Retinoid X receptor agonists have anti-obesity effects and improve insulin sensitivity in Zucker fa/fa rats

OBJECTIVE: To investigate whether retinoid X receptor agonists act as insulin sensitizers and compare their effects with that of thiazolidinedione BRL 49653 in obese Zucker rats.DESIGN: In two independent studies, obese Zucker rats were dosed orally once daily for 14 days with one of the following treatments: LG 100268 (20 mg/kg), LG 100324 (20 mg/kg), BRL 49653 (3 mg/kg) or vehicle.MEASUREMENTS: Daily food intake and body weight gain, blood glucose, plasma and pancreatic insulin, whole body glucose disposal (by euglycaemic–hyperinsulinaemic clamp) and tissue glucose utilization.RESULTS: The retinoid X receptor agonists (rexinoids) LG 100268 and LG 100324 caused a reduction in the food intake of obese Zucker rats relative to controls and to rats receiving BRL 49653. The two rexinoids also produced a marked decrease in the body weight gain, whereas the growth rate of rats treated with BRL 49653 tended to increase.
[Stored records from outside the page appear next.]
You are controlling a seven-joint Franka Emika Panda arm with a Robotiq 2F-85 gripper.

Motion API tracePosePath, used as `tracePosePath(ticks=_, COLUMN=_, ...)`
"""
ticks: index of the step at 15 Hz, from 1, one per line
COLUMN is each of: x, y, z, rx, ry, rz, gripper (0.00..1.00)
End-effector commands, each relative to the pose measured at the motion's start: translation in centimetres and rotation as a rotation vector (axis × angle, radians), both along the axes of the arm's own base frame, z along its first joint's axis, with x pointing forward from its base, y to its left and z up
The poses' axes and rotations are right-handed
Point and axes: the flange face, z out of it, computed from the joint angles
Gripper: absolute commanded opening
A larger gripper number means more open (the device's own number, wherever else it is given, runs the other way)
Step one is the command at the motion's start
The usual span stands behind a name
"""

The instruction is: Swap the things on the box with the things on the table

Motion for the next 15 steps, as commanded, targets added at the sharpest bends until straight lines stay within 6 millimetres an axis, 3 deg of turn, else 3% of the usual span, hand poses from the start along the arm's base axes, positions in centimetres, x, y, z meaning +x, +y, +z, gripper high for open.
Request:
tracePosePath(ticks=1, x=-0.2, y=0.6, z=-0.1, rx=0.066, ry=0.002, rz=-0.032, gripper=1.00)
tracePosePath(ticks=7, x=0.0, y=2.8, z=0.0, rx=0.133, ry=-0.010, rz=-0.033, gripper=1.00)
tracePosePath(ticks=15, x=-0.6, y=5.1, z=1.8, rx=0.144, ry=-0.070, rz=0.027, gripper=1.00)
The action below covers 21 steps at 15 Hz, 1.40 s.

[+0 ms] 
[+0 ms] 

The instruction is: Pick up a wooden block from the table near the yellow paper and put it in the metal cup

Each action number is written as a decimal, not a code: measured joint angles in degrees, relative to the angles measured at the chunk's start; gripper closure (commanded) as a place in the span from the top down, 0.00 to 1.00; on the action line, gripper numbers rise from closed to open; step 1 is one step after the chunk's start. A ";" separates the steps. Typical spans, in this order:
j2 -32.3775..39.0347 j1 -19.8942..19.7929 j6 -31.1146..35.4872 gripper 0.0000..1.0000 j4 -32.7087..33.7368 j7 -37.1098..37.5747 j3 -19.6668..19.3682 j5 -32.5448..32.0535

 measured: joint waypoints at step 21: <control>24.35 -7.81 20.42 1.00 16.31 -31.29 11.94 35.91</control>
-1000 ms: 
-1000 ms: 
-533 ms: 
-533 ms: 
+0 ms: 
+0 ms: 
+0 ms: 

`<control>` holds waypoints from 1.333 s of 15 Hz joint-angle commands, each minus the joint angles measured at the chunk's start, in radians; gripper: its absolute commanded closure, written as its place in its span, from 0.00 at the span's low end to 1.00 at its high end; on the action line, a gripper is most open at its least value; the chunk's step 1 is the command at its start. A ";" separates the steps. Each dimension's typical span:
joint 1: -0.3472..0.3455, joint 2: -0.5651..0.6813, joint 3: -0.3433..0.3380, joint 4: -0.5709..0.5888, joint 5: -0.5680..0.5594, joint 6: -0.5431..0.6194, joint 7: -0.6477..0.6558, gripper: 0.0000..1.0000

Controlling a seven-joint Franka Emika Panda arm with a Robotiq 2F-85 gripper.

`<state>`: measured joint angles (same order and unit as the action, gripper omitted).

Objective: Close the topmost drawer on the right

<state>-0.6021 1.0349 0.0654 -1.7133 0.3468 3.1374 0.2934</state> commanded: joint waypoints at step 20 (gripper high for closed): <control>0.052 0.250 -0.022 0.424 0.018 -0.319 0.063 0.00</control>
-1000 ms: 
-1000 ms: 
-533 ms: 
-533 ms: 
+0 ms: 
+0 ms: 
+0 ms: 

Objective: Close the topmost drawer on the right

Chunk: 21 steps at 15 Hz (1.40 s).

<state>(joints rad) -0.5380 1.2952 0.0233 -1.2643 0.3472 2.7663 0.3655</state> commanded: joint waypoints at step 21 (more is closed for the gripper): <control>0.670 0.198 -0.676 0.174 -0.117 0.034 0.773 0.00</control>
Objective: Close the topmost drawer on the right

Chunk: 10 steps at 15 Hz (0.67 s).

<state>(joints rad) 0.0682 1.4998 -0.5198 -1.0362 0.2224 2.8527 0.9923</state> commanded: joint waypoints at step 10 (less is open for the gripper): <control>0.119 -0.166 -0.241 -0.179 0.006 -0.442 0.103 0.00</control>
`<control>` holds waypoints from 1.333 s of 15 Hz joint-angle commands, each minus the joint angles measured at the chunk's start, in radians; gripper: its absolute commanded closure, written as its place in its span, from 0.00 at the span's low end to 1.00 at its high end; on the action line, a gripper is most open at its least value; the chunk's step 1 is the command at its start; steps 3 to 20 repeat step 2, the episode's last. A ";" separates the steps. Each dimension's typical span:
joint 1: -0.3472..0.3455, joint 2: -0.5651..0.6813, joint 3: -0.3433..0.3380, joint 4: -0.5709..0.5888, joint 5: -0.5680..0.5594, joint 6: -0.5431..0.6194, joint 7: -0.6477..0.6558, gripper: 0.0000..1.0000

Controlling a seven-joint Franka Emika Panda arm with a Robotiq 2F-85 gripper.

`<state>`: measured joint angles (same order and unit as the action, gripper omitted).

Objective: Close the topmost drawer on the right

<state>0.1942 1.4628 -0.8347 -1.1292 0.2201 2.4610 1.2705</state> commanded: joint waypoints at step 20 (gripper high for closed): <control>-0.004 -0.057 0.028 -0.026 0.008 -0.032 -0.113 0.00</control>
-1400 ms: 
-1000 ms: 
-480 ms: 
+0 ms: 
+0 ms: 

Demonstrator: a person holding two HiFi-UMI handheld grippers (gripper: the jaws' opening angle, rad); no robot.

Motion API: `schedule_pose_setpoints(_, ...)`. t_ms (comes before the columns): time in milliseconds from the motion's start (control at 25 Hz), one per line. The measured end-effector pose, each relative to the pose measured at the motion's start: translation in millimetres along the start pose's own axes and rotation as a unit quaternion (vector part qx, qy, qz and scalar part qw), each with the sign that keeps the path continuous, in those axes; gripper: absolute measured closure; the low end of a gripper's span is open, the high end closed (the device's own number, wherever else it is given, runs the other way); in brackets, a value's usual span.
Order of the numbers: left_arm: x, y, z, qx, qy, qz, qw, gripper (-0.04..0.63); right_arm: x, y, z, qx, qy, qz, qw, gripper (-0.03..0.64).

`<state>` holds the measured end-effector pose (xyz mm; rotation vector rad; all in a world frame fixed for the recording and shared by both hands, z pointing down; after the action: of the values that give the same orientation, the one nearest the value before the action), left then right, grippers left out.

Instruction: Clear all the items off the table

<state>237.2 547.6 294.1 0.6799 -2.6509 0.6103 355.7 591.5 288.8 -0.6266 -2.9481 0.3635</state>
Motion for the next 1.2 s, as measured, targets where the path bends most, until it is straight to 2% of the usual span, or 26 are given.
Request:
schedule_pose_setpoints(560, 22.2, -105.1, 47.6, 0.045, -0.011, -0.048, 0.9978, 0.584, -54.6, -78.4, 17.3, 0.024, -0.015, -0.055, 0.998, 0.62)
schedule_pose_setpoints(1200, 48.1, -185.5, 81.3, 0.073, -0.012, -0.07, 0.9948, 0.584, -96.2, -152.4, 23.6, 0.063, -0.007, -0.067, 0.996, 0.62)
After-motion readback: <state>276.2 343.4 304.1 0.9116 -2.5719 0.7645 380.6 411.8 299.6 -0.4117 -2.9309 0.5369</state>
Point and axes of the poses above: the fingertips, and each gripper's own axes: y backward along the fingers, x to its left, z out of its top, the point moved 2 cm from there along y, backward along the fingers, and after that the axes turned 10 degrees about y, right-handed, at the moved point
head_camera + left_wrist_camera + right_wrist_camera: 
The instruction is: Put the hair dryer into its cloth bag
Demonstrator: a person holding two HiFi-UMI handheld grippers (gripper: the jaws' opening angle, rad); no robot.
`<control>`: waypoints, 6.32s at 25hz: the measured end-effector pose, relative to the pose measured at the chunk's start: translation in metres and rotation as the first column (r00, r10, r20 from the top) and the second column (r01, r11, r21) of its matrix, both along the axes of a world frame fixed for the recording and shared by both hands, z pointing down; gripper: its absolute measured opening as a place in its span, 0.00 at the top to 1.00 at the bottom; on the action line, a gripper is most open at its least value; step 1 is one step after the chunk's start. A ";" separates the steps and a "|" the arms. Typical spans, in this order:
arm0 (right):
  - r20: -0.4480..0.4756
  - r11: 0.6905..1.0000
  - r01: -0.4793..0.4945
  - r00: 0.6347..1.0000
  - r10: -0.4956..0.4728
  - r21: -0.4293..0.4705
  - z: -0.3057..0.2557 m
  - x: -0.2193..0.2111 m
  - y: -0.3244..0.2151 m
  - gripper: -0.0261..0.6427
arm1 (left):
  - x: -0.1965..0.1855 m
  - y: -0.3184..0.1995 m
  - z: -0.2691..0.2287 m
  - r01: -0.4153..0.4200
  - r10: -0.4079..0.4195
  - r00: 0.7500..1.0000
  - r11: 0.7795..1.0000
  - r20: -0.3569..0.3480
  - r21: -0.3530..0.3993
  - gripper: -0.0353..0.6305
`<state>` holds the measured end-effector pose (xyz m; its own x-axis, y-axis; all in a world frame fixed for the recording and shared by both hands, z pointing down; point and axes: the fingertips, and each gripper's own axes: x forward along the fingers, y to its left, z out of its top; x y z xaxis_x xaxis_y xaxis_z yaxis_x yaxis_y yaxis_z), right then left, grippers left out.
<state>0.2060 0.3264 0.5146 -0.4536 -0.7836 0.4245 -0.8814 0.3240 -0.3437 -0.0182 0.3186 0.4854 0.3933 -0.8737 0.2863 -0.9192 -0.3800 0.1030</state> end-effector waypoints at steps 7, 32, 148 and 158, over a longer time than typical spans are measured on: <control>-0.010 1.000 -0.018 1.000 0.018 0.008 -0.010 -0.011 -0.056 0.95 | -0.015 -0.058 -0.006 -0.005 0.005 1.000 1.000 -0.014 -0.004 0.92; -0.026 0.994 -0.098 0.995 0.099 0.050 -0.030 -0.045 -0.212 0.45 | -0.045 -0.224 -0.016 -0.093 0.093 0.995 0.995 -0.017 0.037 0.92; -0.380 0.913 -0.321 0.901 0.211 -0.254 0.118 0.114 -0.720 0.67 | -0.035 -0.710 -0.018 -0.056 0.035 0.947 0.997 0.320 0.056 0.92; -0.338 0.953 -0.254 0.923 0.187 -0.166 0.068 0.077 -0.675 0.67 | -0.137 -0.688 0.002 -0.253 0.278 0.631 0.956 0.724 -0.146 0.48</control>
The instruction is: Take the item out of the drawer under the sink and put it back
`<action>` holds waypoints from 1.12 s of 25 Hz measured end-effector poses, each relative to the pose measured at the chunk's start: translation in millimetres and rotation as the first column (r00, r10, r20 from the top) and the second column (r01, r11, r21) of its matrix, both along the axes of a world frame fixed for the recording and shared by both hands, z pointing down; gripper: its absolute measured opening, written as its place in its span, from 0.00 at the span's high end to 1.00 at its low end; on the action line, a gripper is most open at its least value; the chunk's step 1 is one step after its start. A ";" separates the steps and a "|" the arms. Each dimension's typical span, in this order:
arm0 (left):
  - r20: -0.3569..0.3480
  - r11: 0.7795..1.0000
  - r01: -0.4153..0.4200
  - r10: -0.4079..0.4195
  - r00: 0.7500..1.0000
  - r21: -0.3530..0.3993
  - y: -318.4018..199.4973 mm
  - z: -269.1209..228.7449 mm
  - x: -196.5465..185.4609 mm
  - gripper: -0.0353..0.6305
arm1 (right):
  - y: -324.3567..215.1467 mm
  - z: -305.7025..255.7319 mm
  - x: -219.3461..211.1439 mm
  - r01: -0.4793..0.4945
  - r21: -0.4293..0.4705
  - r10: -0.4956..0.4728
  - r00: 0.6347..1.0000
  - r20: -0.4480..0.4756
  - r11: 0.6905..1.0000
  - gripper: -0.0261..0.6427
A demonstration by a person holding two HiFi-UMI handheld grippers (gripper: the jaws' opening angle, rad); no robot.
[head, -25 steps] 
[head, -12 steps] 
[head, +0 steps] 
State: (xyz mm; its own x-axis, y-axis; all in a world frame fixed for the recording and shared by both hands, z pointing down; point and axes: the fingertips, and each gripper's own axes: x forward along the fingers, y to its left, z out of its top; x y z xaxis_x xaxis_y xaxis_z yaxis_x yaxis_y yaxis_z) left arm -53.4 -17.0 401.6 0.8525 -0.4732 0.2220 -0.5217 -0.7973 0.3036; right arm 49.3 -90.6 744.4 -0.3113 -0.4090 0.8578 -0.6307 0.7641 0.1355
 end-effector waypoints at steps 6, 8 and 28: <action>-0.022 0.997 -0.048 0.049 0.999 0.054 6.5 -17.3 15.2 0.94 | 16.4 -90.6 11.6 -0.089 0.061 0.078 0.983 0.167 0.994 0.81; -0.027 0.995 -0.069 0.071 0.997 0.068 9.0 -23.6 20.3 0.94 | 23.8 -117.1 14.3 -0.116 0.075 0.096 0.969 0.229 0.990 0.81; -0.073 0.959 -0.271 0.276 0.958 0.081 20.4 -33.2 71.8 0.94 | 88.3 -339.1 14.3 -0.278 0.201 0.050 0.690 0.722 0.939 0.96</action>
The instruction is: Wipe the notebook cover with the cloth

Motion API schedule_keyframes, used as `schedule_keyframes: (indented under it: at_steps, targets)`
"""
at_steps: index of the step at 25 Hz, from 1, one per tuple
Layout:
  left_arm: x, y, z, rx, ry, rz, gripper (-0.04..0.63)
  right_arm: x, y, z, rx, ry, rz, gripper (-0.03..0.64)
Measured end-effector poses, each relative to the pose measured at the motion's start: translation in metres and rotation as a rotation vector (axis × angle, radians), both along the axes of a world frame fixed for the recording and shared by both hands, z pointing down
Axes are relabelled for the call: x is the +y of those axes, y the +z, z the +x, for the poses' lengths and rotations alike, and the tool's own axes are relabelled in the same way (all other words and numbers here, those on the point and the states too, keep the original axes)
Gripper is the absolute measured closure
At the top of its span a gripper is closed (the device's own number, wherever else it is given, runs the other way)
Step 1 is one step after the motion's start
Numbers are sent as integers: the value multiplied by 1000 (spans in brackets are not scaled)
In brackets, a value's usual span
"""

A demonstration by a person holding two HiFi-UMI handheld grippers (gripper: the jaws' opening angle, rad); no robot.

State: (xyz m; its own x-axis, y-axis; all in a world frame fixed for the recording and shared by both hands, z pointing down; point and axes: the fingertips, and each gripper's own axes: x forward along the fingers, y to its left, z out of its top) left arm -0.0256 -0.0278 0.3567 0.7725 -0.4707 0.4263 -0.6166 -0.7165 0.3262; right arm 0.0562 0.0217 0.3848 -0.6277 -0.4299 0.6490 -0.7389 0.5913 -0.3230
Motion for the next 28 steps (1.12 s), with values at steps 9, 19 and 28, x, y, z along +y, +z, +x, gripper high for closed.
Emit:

Both rexinoids and BRL 49653 reduced the plasma insulin concentration of fed rats. LG 100268 and LG 100324 also significantly lowered blood glucose concentrations after 1 week of treatment. The 5 h fasted plasma insulin concentration was significantly lower in the rexinoid-treated groups and the terminal insulin level (at the end of the clamp) tended to be lower in all treated groups compared with animals given the dosing vehicle. However, pancreatic insulin content was not affected by any of the treatments. Under euglycaemic–hyperinsulinaemic clamp conditions, there were no significant differences in the rate of hepatic glucose output and whole body glucose disposal, except that, in experiment 1, BRL 49653 caused significant increase in the glucose infusion rate and muscle glucose utilization. In experiment 2, a similar glucose infusion rate to the controls was achieved in all treatment groups but the steady-state insulin concentration in the treated animals was only about 50% of that in the control animals, despite the fact that all rats received a similar insulin infusion concentration. This suggests that both the rexinoids and BRL 49653 increased insulin clearance.CONCLUSIONS: Chronic administration of retinoid X receptor agonists LG 100268 and LG 100324 to Zucker fa/fa rats reduces food intake and body weight gain, lowers plasma insulin concentrations while maintaining normoglycaemia, indicating an improvement of insulin sensitivity.